O processo envolve o Promotor de Justiça da Comarca de Carazinho, Dr. Juliano Griza, que informou sobre como o sumiço do dinheiro foi notado. Conforme ele, os flagrantes são feitos em finais de semana ou à noite, sendo que, após o delegado de polícia do momento definir o valor da fiança, o depósito do dinheiro é feito no outro dia, na sequência, mas deve constar no processo o auto de fiança, o termo do depósito, e a guia do depósito, comprovando que havia sido feito.

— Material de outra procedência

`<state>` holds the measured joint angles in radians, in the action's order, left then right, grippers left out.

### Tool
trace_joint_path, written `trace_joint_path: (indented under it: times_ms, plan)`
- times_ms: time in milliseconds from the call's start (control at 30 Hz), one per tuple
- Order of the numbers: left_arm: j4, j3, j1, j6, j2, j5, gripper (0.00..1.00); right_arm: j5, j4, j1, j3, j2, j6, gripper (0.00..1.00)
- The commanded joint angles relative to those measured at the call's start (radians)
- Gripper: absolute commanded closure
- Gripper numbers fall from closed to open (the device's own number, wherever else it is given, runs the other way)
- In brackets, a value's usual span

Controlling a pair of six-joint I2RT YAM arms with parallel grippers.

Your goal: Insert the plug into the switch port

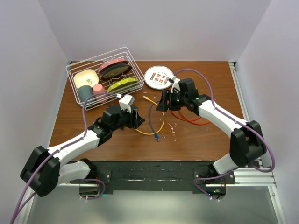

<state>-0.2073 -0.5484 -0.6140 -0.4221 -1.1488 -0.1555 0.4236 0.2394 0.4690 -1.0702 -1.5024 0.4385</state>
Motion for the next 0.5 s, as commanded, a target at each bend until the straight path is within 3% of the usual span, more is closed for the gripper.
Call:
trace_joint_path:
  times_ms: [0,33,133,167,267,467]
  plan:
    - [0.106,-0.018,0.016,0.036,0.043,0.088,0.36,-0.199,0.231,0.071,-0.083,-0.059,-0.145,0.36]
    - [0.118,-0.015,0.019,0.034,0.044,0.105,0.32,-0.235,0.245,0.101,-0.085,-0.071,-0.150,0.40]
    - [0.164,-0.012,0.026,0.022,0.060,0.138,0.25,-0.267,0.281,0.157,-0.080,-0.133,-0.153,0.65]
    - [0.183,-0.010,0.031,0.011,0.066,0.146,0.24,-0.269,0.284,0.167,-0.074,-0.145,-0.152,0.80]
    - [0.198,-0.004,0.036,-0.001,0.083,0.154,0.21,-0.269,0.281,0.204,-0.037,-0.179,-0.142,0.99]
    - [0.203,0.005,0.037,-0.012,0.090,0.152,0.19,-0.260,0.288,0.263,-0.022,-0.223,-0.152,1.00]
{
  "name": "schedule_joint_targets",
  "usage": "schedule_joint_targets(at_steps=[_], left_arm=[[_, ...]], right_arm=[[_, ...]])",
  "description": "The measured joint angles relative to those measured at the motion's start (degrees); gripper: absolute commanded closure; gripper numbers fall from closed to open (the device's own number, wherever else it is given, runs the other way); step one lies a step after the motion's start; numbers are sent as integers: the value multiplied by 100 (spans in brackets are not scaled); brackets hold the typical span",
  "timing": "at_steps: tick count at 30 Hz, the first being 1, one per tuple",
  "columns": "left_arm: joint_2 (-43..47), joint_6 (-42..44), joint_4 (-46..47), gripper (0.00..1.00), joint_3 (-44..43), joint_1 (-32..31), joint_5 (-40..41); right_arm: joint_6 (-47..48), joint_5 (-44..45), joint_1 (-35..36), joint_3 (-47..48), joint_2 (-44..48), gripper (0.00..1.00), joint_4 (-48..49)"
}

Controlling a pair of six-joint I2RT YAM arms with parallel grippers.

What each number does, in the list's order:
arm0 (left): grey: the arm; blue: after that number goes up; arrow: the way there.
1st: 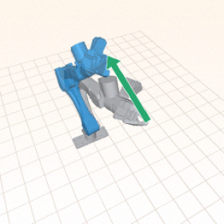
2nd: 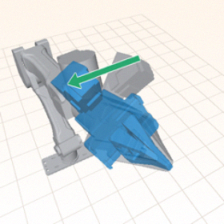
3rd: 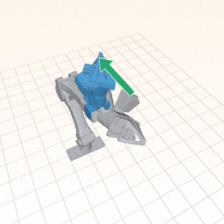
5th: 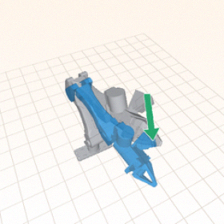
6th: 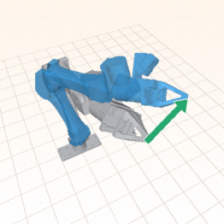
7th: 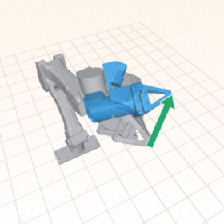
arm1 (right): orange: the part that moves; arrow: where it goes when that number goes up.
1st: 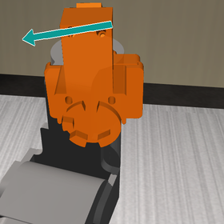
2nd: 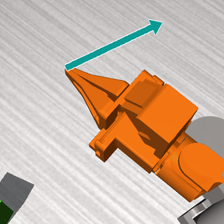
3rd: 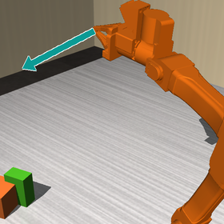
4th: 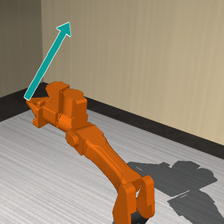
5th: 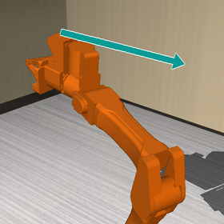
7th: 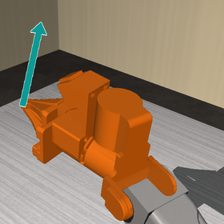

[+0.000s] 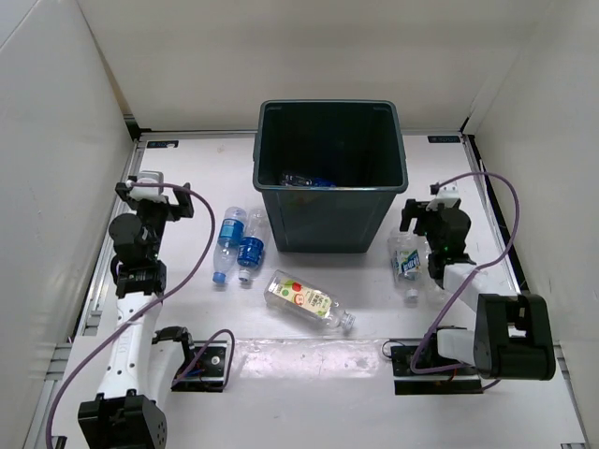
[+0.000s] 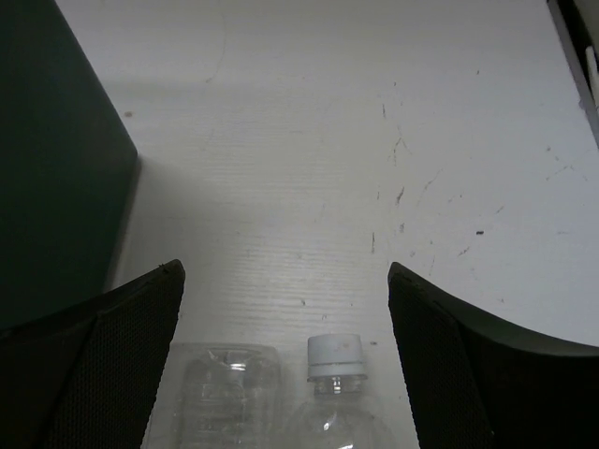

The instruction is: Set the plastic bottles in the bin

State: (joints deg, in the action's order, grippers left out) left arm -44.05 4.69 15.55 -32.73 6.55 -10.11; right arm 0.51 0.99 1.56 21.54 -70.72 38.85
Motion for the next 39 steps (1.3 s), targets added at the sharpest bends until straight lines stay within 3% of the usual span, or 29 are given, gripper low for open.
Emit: schedule_joint_targets(at_steps=[2, 4, 10, 12, 15, 19, 28, 39], left_arm=[[-13, -72, -247, 0, -59, -2, 4], [-66, -221, -483, 0, -109, 0, 66], [-326, -592, -1104, 0, -361, -2, 385], [-385, -715, -1335, 0, -468, -2, 525], [-525, -927, -1554, 0, -645, -2, 664], [-990, -1252, -1832, 0, -916, -2, 767], [-2761, -1436, -3303, 0, -2546, 0, 866], [-2992, -1711, -3797, 0, -2852, 0, 1137]], right_arm=[[22, 35, 22, 269, 76, 10, -503], [170, 2, 61, 992, 190, 10, -1679], [1128, -323, 28, 4673, 116, 10, -5222], [1213, -754, -358, 5449, 55, 10, -6166], [1320, -1665, -1596, 6127, -337, 10, -7442], [1609, -2177, -2413, 6461, -1399, 10, -8747], [2258, -2247, -2210, 6393, -3093, 10, -10821], [2153, -1539, -1596, 5672, -3285, 10, -11108]])
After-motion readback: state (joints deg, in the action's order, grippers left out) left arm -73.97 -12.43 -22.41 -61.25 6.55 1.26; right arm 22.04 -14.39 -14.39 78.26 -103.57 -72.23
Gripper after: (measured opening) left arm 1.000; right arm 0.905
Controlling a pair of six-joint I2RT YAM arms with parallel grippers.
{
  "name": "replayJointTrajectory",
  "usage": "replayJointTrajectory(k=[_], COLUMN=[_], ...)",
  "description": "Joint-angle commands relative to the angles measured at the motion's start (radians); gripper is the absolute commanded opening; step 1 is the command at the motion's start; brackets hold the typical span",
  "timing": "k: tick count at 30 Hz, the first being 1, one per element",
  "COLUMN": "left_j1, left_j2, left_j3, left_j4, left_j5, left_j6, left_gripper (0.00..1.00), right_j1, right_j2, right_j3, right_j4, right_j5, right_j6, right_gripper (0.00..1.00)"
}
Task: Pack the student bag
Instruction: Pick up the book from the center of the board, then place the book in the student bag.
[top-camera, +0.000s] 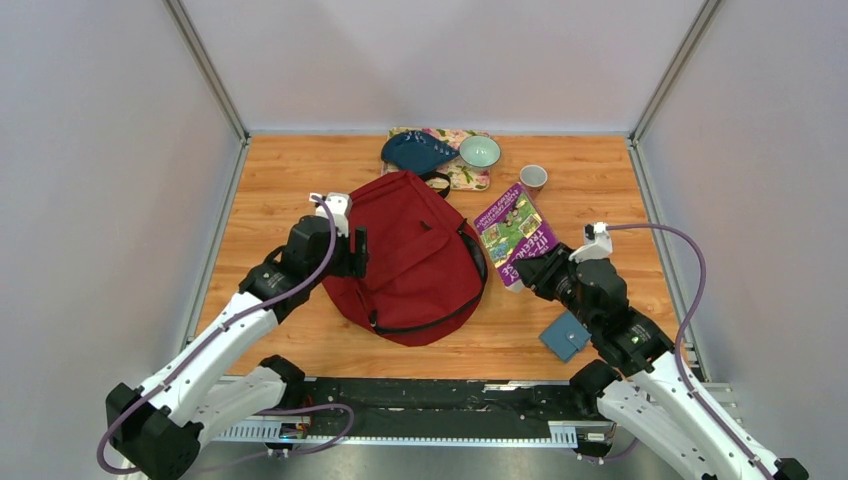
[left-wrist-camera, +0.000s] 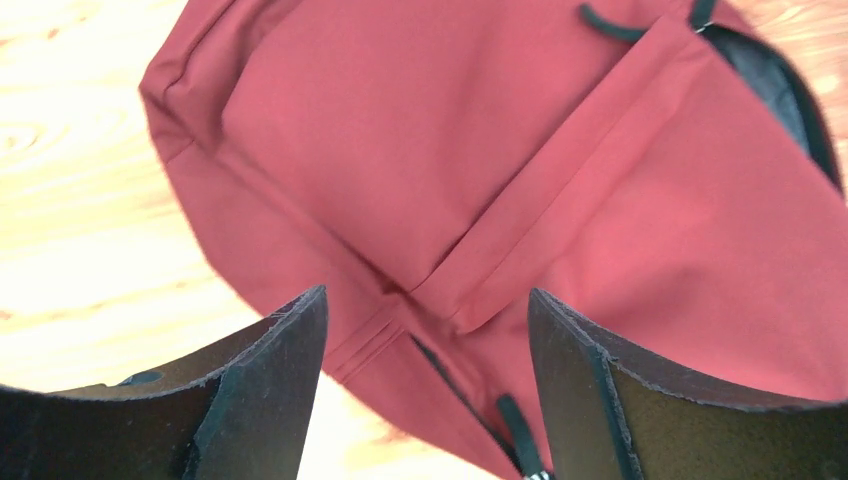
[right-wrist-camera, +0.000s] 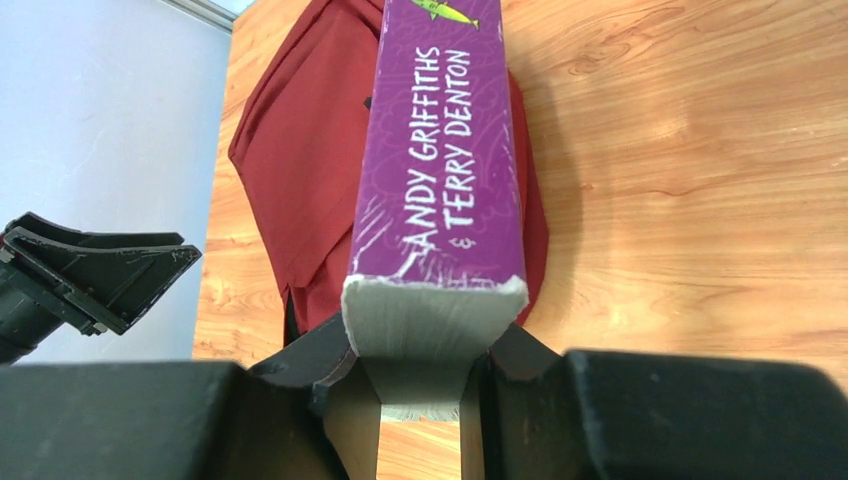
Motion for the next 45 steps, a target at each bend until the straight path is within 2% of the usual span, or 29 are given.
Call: replayJointTrajectory(k=[1,7,11,16,18,23,29,36,40,45], left_j1=[0.001,0.001,0.002,0.002,0.002,0.002,0.002,0.002,0.002,0.001], left_j2=[-0.050,-0.085,-0.191,-0.379,-0.402,-0.358,-0.346,-0.381,-0.338,-0.271], left_j3=[0.034,0.068,0.067,-0.008,-0.015,0.037,0.054,0.031,0.017,0.020], left_j4=[-0.124,-0.303,-0.383,-0.318,-0.311,-0.411,-0.446,-0.443,-0.434,-0.399], left_j5=[-0.090,-0.224,-0.210,-0.144,-0.133,-0.077,-0.032,0.003,0.055,0.136], left_j6=[-0.038,-0.222,-0.276,-0.250,-0.270,-0.289,-0.296,-0.298,-0.304,-0.287], left_gripper=[0.80,0.81,0.81,0.82,0.82,0.82,0.82,0.82,0.83,0.83], right_j1=[-0.001,-0.001,0.002,0.000,0.000,0.000,0.000,0.000,0.000,0.000], right_j2=[-0.012,0.025,0.047,0.039,0.028,0.001,-0.024,-0.042,-0.028,-0.062], right_j3=[0.090,0.138,0.178,0.185,0.192,0.198,0.190,0.210,0.250,0.259], right_j4=[0.049,0.010,-0.007,-0.027,-0.037,-0.079,-0.096,-0.137,-0.207,-0.277], right_j5=[0.027,0.012,-0.024,-0.048,-0.054,-0.048,-0.024,-0.037,-0.100,-0.108], right_j6=[-0.030,-0.067,-0.088,-0.090,-0.084,-0.081,-0.088,-0.128,-0.154,-0.140], right_gripper=[0.00,0.00,0.00,0.00,0.00,0.00,0.00,0.00,0.00,0.00])
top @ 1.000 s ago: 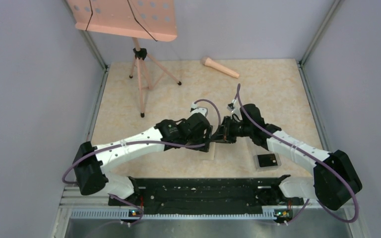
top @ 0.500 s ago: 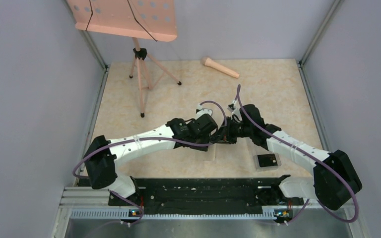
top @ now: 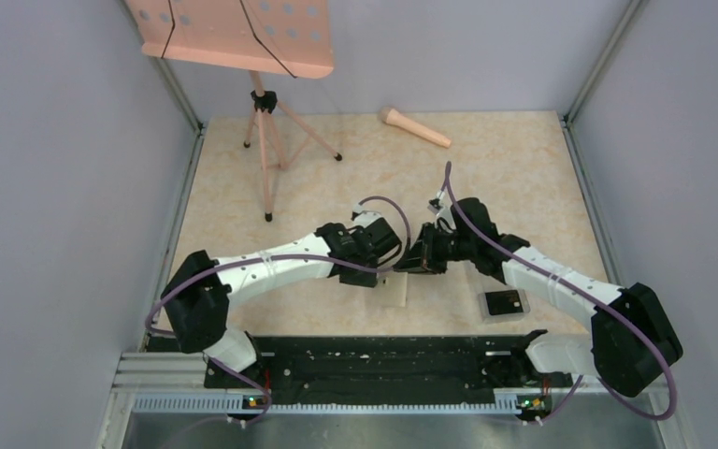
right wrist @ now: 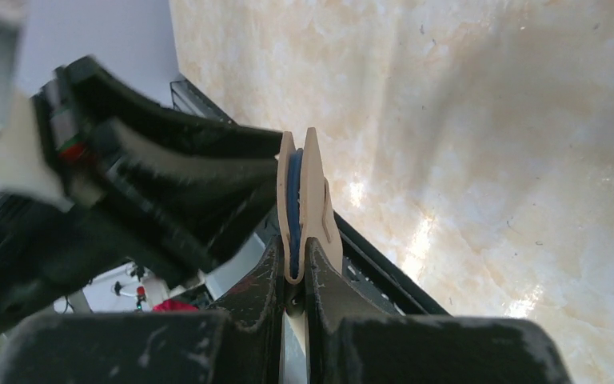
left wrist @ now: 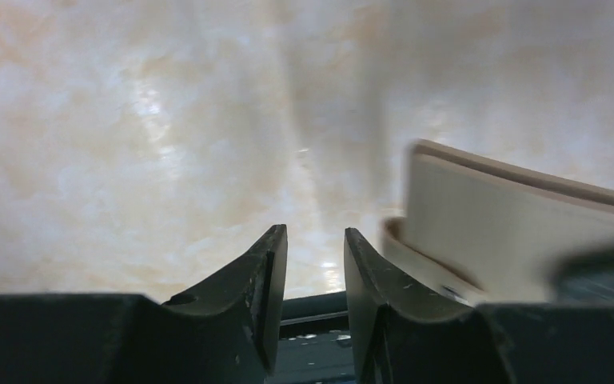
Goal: Put the credit cards into the card holder
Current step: Open the card holder at the center of the board.
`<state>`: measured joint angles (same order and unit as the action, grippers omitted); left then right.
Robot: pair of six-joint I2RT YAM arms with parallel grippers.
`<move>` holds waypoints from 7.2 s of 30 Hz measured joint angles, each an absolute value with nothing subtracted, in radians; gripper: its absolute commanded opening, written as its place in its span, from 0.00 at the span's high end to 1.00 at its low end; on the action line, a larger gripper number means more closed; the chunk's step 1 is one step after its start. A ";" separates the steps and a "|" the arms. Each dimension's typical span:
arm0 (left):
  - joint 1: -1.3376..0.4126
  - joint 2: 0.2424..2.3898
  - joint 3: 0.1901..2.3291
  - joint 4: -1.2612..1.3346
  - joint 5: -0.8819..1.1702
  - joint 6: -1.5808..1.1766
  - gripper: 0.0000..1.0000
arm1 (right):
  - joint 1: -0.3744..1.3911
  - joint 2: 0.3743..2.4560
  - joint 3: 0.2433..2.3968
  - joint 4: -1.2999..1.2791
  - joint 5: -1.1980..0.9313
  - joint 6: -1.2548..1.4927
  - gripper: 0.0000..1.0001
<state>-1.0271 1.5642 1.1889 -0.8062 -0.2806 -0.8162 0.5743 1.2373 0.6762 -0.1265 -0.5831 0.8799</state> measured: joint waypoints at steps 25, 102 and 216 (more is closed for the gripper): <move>-0.977 1.361 1.108 -0.700 -0.116 -0.738 0.38 | 0.575 1.237 0.677 -0.129 -0.619 0.880 1.00; -0.864 1.233 0.842 -0.518 0.099 -0.830 0.31 | 0.582 1.195 0.720 -0.170 -0.620 0.876 1.00; -0.694 0.976 0.627 -0.236 0.300 -0.792 0.68 | 0.583 1.165 0.667 0.036 -0.732 1.009 1.00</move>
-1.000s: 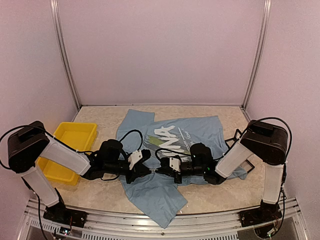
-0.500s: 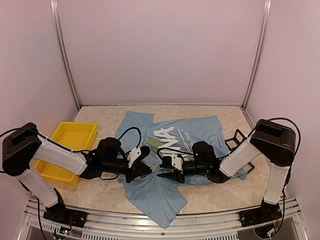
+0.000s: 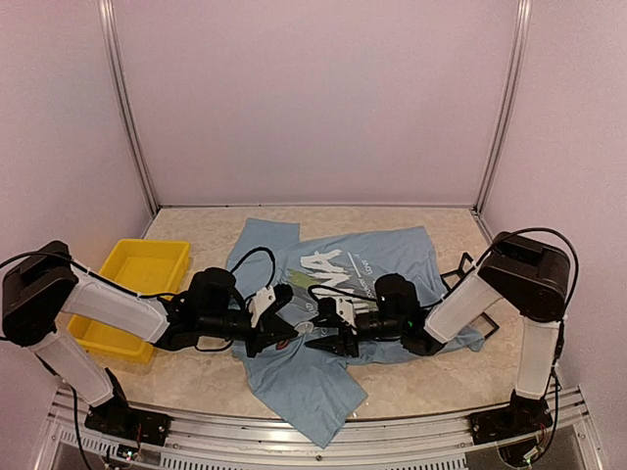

O promotor relatou que em muitos casos o comprovante de depósito não estava no processo e a situação veio a tona quando uma pessoa que foi presa pediu, ao término do processo judicial, o valor da fiança ressarcido, porque foi absolvido pela justiça. O dinheiro, no entanto, não estava em poder da delegacia.
Ainda em 2017, um inquérito inicial foi aberto e comprovou que o dinheiro sumiu, mas não apontou quem foi o responsável. O atual inquérito segue e deve apontar os responsáveis e também para onde foi o dinheiro. Ao término do processo, o responsável pelo fato pode ser demitido do cargo pelo governador do Estado.